Problem description
Look for the word "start" in the data below, and copy every line that holds it.

Information shown
BEGIN
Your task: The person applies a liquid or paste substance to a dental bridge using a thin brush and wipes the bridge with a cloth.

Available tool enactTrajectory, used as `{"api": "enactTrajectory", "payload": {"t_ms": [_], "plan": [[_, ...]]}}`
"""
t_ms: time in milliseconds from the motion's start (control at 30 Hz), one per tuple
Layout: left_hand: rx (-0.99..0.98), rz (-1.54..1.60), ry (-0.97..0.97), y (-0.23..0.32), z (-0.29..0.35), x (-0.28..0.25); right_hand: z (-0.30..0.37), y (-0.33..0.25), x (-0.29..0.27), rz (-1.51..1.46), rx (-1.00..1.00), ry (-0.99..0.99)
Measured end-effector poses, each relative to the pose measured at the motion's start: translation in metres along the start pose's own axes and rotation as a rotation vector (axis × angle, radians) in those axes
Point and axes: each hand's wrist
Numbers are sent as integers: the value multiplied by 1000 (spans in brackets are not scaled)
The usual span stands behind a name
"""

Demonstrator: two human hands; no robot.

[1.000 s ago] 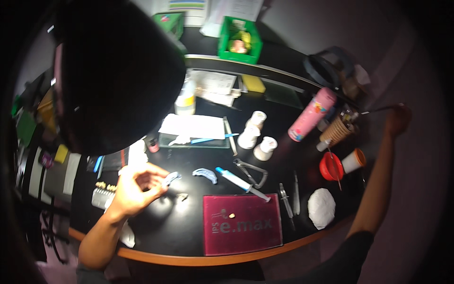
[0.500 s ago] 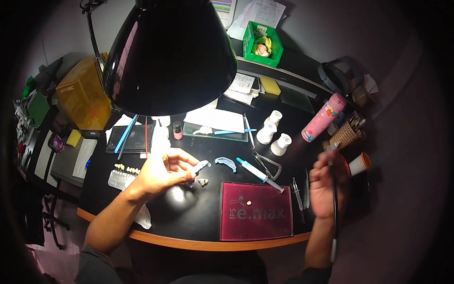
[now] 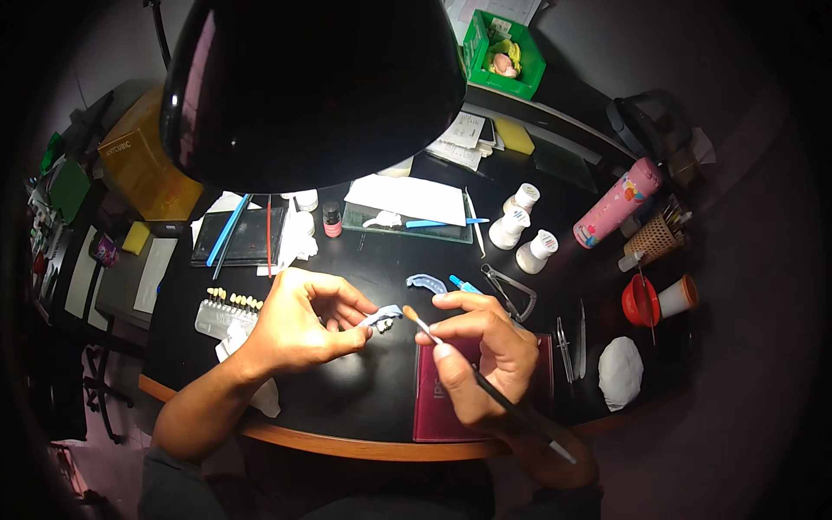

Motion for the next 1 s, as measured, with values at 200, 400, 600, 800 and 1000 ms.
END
Task solution
t_ms: time in milliseconds from the motion's start (control at 30 Hz), one per tuple
Measured end-effector poses, each relative to the pose measured at the motion's start: translation in metres along the start pose's own axes and rotation as a rotation vector (axis × angle, radians) in those axes

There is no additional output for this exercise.